> [What to do]:
Could you copy every line of the data that contains "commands"?

Items from a data source:
::::::

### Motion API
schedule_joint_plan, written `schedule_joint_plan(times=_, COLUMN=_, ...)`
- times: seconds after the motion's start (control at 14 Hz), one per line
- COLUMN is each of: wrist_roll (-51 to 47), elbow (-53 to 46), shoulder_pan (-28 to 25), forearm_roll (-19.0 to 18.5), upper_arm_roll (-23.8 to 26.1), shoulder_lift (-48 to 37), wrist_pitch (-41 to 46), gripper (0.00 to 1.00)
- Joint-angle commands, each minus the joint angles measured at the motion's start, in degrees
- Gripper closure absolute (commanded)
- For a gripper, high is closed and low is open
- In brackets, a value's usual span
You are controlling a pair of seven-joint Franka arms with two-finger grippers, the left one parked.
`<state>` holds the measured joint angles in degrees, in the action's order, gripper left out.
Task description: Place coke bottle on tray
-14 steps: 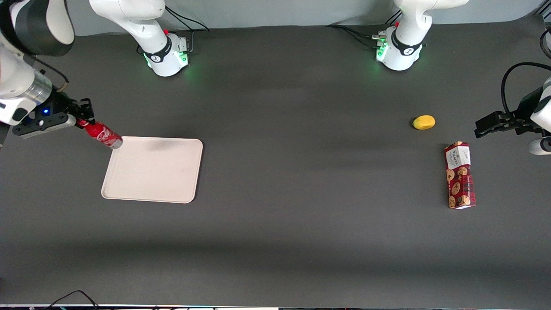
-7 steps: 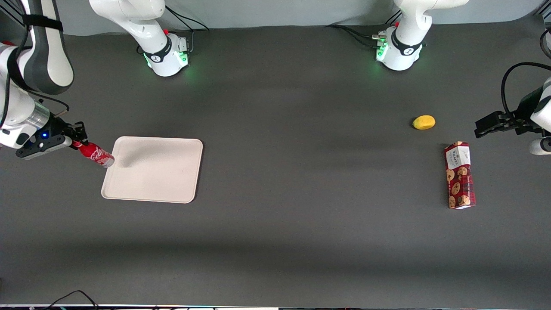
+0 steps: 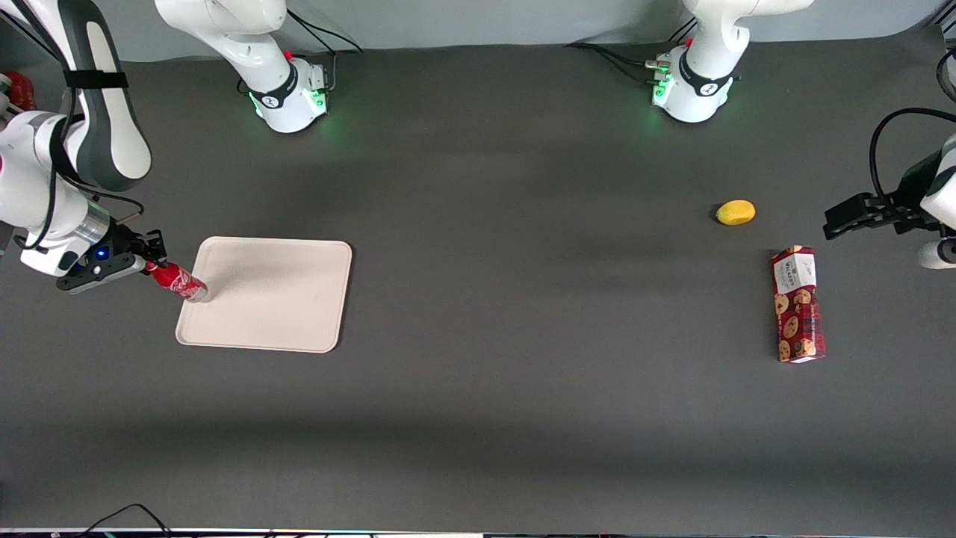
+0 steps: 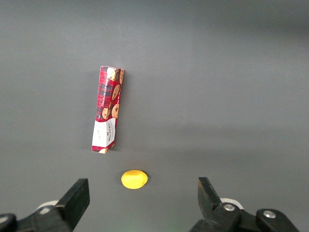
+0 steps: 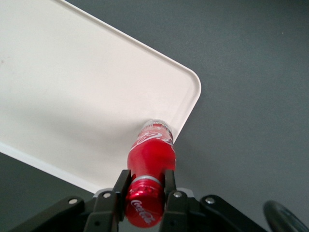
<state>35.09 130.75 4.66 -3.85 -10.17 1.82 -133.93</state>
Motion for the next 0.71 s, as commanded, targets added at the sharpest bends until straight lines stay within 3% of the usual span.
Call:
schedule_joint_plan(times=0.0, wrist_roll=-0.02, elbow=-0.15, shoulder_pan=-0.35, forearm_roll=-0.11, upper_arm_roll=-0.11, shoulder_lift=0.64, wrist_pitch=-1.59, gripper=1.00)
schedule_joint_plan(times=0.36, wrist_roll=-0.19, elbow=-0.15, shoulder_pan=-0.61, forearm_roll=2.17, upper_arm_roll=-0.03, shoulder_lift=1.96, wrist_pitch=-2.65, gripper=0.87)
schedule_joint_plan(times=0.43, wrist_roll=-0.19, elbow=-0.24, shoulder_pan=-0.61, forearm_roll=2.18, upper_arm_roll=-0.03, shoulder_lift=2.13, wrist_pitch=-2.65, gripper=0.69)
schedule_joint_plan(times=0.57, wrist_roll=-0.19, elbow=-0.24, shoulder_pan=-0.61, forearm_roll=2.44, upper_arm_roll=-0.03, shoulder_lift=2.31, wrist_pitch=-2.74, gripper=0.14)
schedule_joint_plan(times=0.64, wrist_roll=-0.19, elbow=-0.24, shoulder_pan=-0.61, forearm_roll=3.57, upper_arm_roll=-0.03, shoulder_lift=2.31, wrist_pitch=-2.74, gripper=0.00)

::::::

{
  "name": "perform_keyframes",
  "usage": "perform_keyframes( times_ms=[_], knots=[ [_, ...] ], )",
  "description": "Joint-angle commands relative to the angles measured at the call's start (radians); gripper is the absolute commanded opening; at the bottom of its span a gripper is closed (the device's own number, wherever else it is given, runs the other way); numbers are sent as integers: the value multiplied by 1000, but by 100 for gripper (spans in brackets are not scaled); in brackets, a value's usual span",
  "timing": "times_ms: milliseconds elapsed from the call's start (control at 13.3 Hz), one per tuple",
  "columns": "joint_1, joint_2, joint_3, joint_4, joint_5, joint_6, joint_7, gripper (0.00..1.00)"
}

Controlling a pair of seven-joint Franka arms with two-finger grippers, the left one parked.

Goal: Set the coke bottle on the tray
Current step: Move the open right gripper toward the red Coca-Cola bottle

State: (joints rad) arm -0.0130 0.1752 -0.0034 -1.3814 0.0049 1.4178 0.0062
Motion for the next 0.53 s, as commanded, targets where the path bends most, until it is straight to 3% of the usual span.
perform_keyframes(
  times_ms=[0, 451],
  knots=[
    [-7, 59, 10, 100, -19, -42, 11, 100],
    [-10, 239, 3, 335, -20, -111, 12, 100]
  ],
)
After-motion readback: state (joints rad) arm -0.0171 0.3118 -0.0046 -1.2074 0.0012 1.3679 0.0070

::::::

> [Result for this exercise]:
- Joint-angle commands, each minus the joint angles measured at the motion's start, in degrees
  "description": "Joint-angle commands relative to the angles measured at the call's start (radians); gripper is the absolute commanded opening; at the bottom of its span a gripper is closed (the device's own number, wherever else it is given, runs the other way); numbers are sent as integers: the value multiplied by 1000, but by 100 for gripper (spans in brackets are not scaled); in brackets, a value's usual span",

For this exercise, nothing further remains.